Now, we want to hear from you! How do you think the world is doing on Addressing Customer Needs?

Tags

9 Comment(s)

  • Tim Liu

    POSTED ON OCTOBER 7, 2015 at 1:41 AM

    The key point is that MFIs or finanancial institutions have their double bottom-line or not. If not, they might claim they provide products and service based on customer needs but actually not simply because costs of customer tailored product and service are much higher and need innovation. Only large scale MFIs with well management could provide low cost product and servce while MFIs could yield positive returns. Microfinance industry development in the world is unbalanced.
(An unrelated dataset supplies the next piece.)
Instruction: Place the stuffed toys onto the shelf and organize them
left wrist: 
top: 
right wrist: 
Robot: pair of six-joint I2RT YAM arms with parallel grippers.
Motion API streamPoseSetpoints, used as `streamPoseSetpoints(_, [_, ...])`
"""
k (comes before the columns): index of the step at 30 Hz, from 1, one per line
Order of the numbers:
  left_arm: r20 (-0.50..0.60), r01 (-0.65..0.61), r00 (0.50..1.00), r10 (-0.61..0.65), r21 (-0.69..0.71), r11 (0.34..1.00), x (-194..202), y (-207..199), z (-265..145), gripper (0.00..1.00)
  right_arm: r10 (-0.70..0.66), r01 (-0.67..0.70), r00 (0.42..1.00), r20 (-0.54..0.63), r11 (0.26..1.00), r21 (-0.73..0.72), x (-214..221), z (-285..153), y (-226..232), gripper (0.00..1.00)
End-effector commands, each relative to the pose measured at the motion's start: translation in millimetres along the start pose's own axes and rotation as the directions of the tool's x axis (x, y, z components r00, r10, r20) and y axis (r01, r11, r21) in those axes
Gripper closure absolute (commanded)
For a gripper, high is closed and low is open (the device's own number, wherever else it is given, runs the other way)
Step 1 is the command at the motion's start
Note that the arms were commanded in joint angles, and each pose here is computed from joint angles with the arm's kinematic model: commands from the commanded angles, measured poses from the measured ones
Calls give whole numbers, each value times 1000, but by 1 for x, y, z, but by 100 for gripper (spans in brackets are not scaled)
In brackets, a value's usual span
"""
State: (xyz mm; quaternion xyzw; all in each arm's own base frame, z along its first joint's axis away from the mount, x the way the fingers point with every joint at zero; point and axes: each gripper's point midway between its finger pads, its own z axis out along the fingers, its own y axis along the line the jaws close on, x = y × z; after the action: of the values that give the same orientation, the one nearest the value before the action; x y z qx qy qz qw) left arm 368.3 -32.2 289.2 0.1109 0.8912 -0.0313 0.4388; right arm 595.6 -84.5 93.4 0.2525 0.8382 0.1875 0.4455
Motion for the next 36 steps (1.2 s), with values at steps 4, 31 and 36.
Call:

In China, traditional banks are declaring to provde MSME fianance to lower income groups and claim they meet client needs but they do not provide microfinance products. Even over 10,000 microcredit companies (MCCs) in China has only less 1% of them providing microcredit products and services to BoP, which include ACCION Microcredit Company in China. If rating of this section in China, only 1 of 10 is scored, 90% of efforts should be made in the next 5 years and it is likely potential to make it since China government has made positive steps to push financial inclusion and microfinance development.

  • Mary Mumba Munansangu

    POSTED ON OCTOBER 29, 2015 at 1:25 PM

    Addressing customer needs can be achieved once the financial profiles are understood as clearly indicated in the report. However financial services providers end up providing one product fits all type of arrangement hence still excluding some people as needs differ. This aspect works hand in hand with what delivery channels are used to address these needs to cover up on operational costs which are a hindrance to financial inclusion. The need to adopt less costly delivery channels such as agency banking (use of POS terminals) and mobile banking.